Un parcours remarquable
Il paraît raisonnable d’imaginer que les deux hommes ont été présentés par Étienne Jeaurat, un peintre que l’abbé fréquente dans son cercle artistique parisien et dont le sculpteur fut l’élève avant d’intégrer l’atelier de MichelAnge Slodtz. Une très belle référence… qui conduit le jeune artiste à remporter le premier prix de sculpture de l’Académie en 1757 et à partir pour Rome de 1761 à 1764 : la voie royale et incontournable. Il en revient plus fort. Agréé à l’Académie, il se voit ouvrir les portes du Salon. À celui de 1769, il présente un Saint Bruno, dont Diderot, toujours lui, dira : « Entre plusieurs morceaux qui ne valent pas la peine d’être regardés, un Saint Bruno en méditation, sublime de vérité, d’expression, de simplicité, de componction ; c’est la vie même ; plus on le regarde, plus il saisit, plus il étonne, plus on l’admire. Morceau d’un maître du premier ordre. » Sa carrière, riche de nombreuses commandes, parle pour lui. Les liens professionnels et sans doute amicaux noués avec l’architecte Chalgrin lui apportent la décoration des édifices civils et religieux construits par ce dernier, de l’hôtel de Saint-Florentin à l’église Saint-Philippe-du-Roule. Il poursuit avec des contributions pour le Palais de justice, l’hôtel de la Monnaie, l’église Saint-Germain-l’Auxerrois, puis la réalisation de bustes de personnages prestigieux de la cour : le maréchal de Turenne, le marquis d’Aligre, le cardinal de Fleury, le docteur Belloc – fondateur de la médecine légale en France – et bien d’autres.

Le comte d’Angiviller, directeur général des Bâtiments du roi, l’associe à la série des statues des « grands hommes de la France », voulue par Louis XVI et lui demande celles de deux figures éminentes : Michel de l’Hôpital, chancelier de France, et Mathieu Molé, premier président du Parlement de Paris.
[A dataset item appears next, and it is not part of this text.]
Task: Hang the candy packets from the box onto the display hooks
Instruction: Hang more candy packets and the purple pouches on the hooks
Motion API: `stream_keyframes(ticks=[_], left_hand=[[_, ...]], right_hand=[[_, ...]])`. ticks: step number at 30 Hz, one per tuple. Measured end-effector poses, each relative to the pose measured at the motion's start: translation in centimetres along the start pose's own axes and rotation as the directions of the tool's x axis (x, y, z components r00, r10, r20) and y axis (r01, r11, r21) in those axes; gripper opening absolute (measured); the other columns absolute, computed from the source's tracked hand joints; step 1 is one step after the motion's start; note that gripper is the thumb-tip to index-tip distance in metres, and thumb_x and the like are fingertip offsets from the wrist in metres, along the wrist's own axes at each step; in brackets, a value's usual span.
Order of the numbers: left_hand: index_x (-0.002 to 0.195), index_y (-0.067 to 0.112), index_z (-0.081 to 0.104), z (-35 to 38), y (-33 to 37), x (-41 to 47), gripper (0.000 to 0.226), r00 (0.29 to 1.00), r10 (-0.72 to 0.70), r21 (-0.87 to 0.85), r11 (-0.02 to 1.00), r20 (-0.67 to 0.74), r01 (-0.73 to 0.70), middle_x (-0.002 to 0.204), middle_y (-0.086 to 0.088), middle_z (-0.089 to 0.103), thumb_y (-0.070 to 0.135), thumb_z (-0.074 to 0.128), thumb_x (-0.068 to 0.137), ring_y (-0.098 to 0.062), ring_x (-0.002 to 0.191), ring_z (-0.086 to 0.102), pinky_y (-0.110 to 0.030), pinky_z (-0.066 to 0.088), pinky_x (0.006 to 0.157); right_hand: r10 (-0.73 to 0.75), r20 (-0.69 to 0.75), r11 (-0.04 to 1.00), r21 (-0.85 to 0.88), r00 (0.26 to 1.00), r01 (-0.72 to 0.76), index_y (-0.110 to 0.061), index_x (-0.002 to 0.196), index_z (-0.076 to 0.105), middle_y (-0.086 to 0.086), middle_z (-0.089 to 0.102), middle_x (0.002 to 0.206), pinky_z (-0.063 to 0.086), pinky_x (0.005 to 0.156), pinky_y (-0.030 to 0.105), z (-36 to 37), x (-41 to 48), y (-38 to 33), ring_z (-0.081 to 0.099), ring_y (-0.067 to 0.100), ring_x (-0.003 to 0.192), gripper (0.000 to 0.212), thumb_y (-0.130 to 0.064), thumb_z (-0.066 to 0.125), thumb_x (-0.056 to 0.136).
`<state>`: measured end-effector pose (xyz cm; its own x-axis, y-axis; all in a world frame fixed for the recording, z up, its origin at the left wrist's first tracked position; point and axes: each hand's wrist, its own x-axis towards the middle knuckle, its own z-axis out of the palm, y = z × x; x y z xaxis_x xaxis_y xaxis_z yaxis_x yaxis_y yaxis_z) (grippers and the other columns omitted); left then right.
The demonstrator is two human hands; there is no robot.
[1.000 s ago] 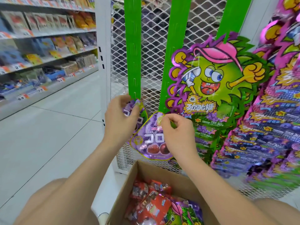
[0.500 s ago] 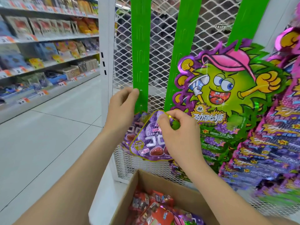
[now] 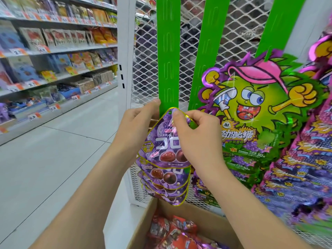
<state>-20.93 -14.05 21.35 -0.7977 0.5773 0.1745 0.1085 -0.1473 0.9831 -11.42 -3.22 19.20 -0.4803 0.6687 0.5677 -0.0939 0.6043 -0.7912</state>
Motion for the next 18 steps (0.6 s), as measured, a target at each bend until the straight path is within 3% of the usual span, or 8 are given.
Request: stream_keyframes(ticks=[3,6,10,14,16,18], left_hand=[[0.077,0.000,0.070,-0.3,-0.1,0.1,0.047,1.000,0.018,0.012,1.000,0.015,-0.019,0.075,-0.012,0.071,0.040,0.065,0.102,-0.021,0.066,0.062,-0.029,0.050,0.062],[0.084,0.001,0.079,-0.3,-0.4,0.1,0.035,0.998,0.054,0.028,0.998,0.042,-0.055,0.091,-0.021,0.080,0.032,0.072,0.099,-0.027,0.077,0.073,-0.039,0.059,0.076],[0.082,0.006,0.080,-0.4,-0.6,0.1,0.029,0.996,0.083,0.049,0.995,0.044,-0.085,0.082,-0.016,0.079,0.025,0.071,0.101,-0.022,0.070,0.070,-0.031,0.057,0.068],[0.086,0.000,0.077,-0.3,-0.9,0.0,0.031,0.989,0.140,0.094,0.985,0.039,-0.143,0.065,0.005,0.066,0.023,0.067,0.104,-0.003,0.058,0.055,-0.015,0.045,0.057],[0.086,0.001,0.075,-0.6,-1.5,0.4,0.032,0.983,0.180,0.141,0.973,0.030,-0.182,0.065,0.006,0.057,0.024,0.065,0.106,-0.004,0.061,0.048,-0.019,0.042,0.059],[0.093,0.006,0.075,-1.0,-2.4,0.6,0.024,0.972,0.227,0.194,0.953,0.052,-0.233,0.071,0.001,0.065,0.021,0.063,0.107,-0.007,0.069,0.055,-0.028,0.048,0.068]], right_hand=[[0.008,-0.015,1.000,-0.011,1.000,-0.008,-0.007,0.059,0.048,-0.005,0.032,0.046,0.026,0.054,0.033,0.1,0.3,-0.2,0.033,0.032,0.056,0.053,-0.038,0.071,0.096],[0.015,-0.023,0.999,-0.033,1.000,-0.016,-0.014,0.055,0.046,-0.006,0.034,0.042,0.027,0.052,0.031,0.2,0.4,-0.4,0.031,0.020,0.047,0.053,-0.038,0.072,0.094],[0.018,-0.026,0.998,-0.062,1.000,-0.019,-0.014,0.053,0.049,-0.006,0.035,0.040,0.027,0.052,0.031,0.2,0.2,-0.2,0.029,0.016,0.047,0.052,-0.037,0.073,0.093],[-0.024,0.005,0.995,-0.097,1.000,0.024,-0.008,0.060,0.059,0.005,0.042,0.046,0.036,0.049,0.036,0.1,-0.4,0.8,0.046,0.030,0.046,0.050,-0.041,0.071,0.095],[-0.047,0.025,0.985,-0.163,0.999,0.051,-0.007,0.061,0.058,0.005,0.039,0.047,0.031,0.051,0.036,-0.1,-1.0,1.4,0.038,0.029,0.052,0.052,-0.043,0.069,0.097],[-0.072,0.071,0.970,-0.227,0.995,0.086,-0.011,0.063,0.061,0.001,0.047,0.048,0.038,0.054,0.036,-0.4,-1.7,2.3,0.043,0.025,0.052,0.048,-0.043,0.068,0.098]])
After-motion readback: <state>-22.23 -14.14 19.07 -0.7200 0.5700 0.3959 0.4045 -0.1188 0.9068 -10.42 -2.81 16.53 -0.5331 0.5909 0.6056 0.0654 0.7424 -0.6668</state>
Ce n’est pas à n’importe quel artiste que notre abbé érudit et prévoyant – il ne mourra qu’en 1795 – s’adresse donc en 1778 pour son Monument . La même année d’ailleurs, il reçoit, du même, un grand bas-relief en marbre figurant La Charité de saint Nicolas pour la cathédrale de Sens. De là à imaginer un lien entre les deux œuvres, il n’y a qu’un pas. Et il est vite franchi. Histoire de vertus Il est temps maintenant de s’intéresser à l’œuvre elle-même, dont on sait que Gois présenta une version en bronze et marbre au Salon de 1779. Alexandre Lacroix explique encore que « l’idée de la composition générale s’inspire sans doute d’une gravure de Savart et du peintre Wille », par ailleurs amis de l’évêque. Décidément, les connexions sont récurrentes. L’évêque en buste, le regard droit et empreint de bienveillance, est entouré, d’un côté, d’attributs de la peinture et de la sculpture rappelant son goût pour les arts, de l’autre, d’un livre et d’un miroir autour duquel un serpent s’en – roule : ce sont là l’Érudition et la Prudence qui sont évoquées. Rien n’étant jamais laissé au hasard et tout étant fait pour aider à la compréhension de la composition, la base du piédestal est animée d’un groupe allégorique. Celui-ci figure la Charité, une vertu théologale bien sûr. Dans la partie supérieure donc, la dignité bien ordonnée d’un homme d’Église et de savoir, dans la basse, un sujet plus libre et plus émouvant lui apportant douceur et compassion. Cette maquette en terre cuite est tellement aboutie que l’expert s’interroge sur son objet véritable. Avait-elle vraiment pour but d’être transposée en un ample monument ? S’agit-il d’une statuette destinée à être installée dans la bibliothèque ou le cabinet de curiosités de l’abbé, tant cette seconde moitié du XVIII e siècle était férue de ces petites terres cuites d’ornementation ? Ou bien encore, peut-on supposer qu’elle soit un élégant cadeau de l’artiste à son commanditaire pour le remercier… Tout demeure ouvert. Une nouvelle question se pose : jusqu’à quelle hauteur va-t-elle être poursuivie aux enchères ? Pour celle-ci, la réponse sera apportée le 6 novembre.